Using the word "right" as the filter, copy each matching line from the records.

Records from a dataset
· · · · · · ·

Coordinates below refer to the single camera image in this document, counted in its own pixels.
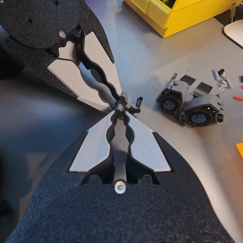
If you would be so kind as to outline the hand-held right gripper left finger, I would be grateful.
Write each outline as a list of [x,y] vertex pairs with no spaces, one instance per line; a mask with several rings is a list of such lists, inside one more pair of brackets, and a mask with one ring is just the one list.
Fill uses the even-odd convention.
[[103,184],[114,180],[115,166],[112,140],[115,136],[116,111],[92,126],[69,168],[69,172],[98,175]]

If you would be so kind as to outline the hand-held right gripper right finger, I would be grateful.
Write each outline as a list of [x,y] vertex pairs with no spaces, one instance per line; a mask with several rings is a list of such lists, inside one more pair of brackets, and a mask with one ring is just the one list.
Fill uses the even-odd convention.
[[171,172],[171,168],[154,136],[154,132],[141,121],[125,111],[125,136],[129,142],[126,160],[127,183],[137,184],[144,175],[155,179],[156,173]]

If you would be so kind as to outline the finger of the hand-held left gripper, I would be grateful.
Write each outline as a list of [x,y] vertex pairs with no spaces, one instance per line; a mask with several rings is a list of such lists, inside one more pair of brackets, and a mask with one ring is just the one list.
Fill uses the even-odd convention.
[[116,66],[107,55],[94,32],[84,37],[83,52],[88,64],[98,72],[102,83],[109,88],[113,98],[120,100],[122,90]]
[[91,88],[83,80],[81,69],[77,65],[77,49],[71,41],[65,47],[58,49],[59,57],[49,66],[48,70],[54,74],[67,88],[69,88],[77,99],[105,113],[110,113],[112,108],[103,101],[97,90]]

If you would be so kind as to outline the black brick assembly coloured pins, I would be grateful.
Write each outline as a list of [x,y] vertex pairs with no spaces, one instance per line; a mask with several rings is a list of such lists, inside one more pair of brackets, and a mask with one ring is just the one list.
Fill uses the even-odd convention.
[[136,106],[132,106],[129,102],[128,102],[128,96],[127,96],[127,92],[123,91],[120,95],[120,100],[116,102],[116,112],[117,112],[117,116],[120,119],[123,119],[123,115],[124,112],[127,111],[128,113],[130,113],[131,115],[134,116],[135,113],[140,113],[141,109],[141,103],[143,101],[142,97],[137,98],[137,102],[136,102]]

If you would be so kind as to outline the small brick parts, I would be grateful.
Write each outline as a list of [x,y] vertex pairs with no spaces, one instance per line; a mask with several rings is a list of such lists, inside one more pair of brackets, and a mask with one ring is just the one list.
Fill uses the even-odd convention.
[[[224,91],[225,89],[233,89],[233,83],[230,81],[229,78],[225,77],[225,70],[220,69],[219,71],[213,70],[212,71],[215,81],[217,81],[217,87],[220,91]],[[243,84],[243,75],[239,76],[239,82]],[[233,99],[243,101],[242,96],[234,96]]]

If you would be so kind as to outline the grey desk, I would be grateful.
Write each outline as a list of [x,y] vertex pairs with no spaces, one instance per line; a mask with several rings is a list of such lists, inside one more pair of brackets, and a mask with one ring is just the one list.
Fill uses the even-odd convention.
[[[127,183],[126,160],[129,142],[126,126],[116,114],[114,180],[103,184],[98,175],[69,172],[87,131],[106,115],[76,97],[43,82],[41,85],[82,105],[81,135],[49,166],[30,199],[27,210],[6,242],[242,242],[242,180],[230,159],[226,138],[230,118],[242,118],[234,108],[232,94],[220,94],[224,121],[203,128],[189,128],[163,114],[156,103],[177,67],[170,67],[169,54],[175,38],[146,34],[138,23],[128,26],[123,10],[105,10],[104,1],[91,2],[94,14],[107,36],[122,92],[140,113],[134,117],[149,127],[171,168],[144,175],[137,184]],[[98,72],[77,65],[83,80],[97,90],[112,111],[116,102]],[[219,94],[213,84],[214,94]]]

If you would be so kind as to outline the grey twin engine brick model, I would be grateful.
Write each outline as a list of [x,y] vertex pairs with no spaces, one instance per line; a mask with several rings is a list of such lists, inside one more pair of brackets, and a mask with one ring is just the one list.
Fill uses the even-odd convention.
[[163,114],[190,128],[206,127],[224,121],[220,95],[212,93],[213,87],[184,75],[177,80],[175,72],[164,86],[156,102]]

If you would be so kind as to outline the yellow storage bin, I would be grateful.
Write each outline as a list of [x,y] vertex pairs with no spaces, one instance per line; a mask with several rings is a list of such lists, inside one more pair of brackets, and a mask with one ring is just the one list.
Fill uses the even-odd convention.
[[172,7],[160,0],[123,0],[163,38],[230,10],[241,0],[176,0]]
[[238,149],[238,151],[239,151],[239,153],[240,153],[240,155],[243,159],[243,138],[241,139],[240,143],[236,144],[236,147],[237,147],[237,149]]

· · · · · · ·

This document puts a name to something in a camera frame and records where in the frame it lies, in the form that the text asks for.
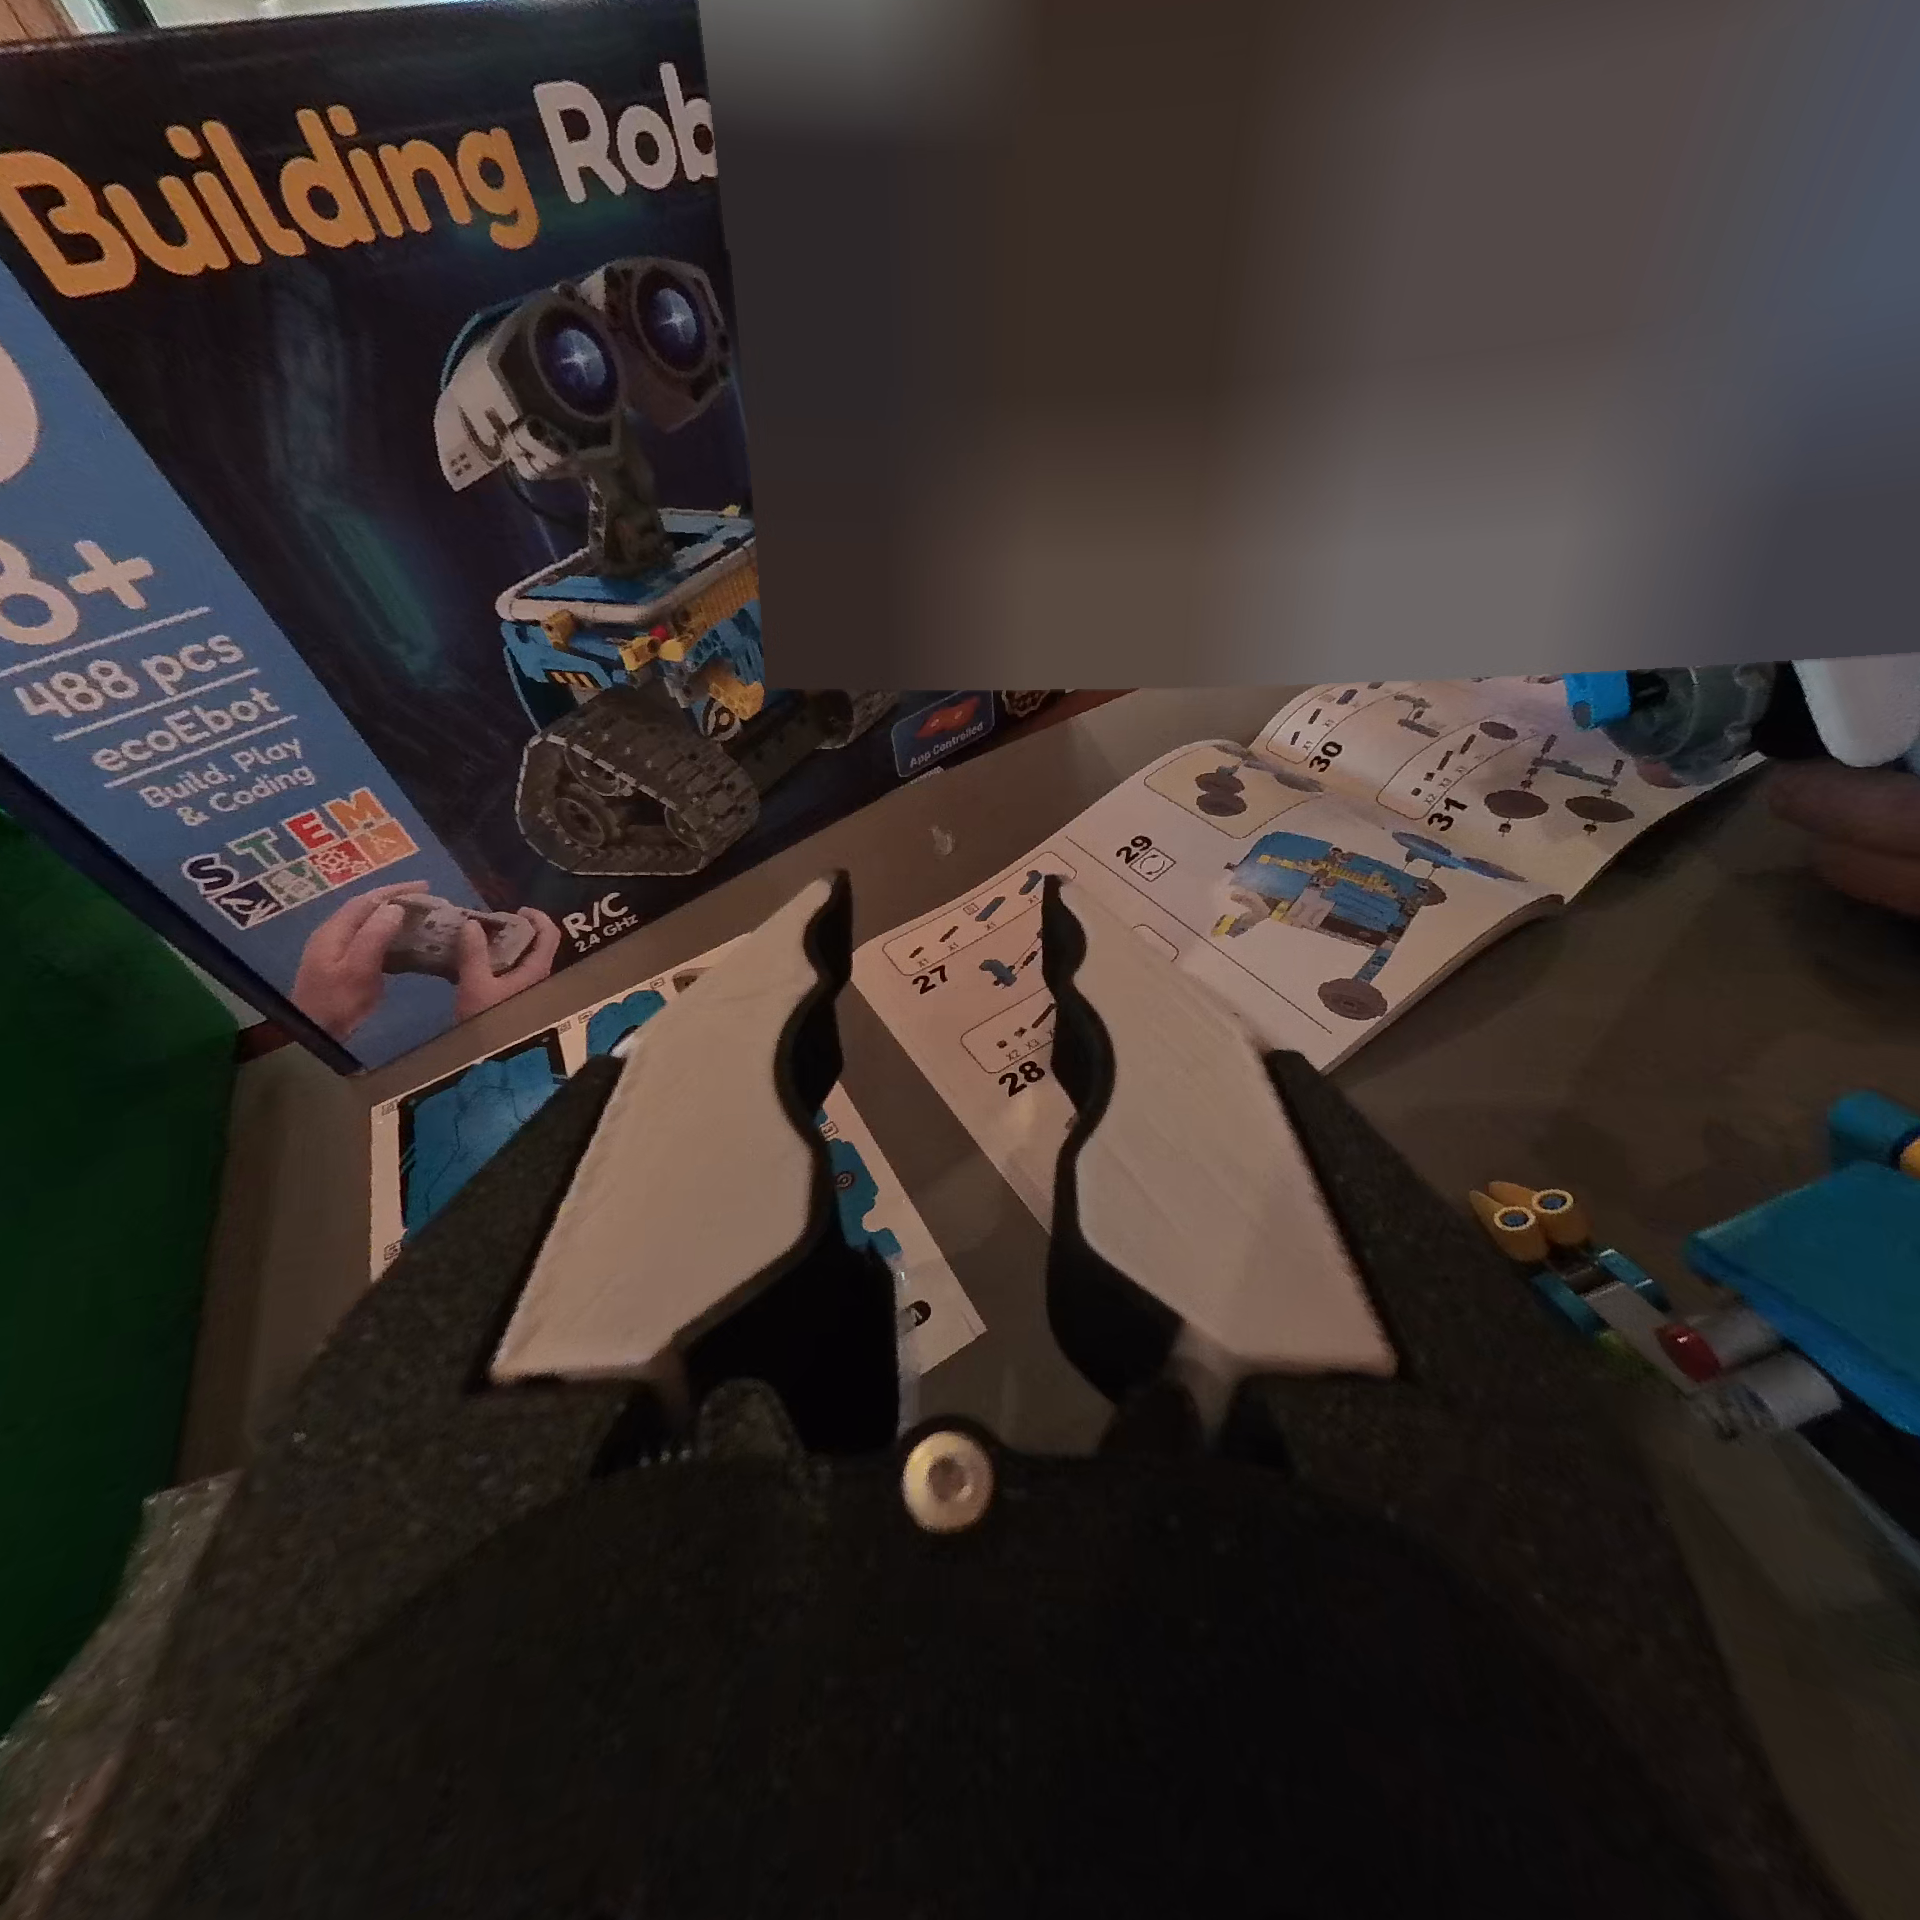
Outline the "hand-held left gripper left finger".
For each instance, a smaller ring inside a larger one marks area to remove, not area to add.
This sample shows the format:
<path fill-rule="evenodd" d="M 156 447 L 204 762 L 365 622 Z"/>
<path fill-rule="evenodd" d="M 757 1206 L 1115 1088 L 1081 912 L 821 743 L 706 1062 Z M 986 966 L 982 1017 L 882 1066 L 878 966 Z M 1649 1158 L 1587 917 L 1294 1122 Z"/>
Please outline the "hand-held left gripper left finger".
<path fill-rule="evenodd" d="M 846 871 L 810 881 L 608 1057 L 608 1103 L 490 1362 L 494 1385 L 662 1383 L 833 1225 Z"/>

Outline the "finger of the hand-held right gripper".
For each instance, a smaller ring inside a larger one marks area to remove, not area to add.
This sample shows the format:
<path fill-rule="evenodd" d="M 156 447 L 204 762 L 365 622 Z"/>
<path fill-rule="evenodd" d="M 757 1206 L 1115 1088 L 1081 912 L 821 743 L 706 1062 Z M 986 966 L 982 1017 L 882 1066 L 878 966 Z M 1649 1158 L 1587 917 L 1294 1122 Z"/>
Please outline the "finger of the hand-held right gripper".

· · · · · · ·

#### RESPONSE AREA:
If you would be so kind as to outline the hand-held right gripper left finger, I would be grateful.
If you would be so kind as to outline the hand-held right gripper right finger, I would be grateful.
Outline the "finger of the hand-held right gripper".
Please outline the "finger of the hand-held right gripper".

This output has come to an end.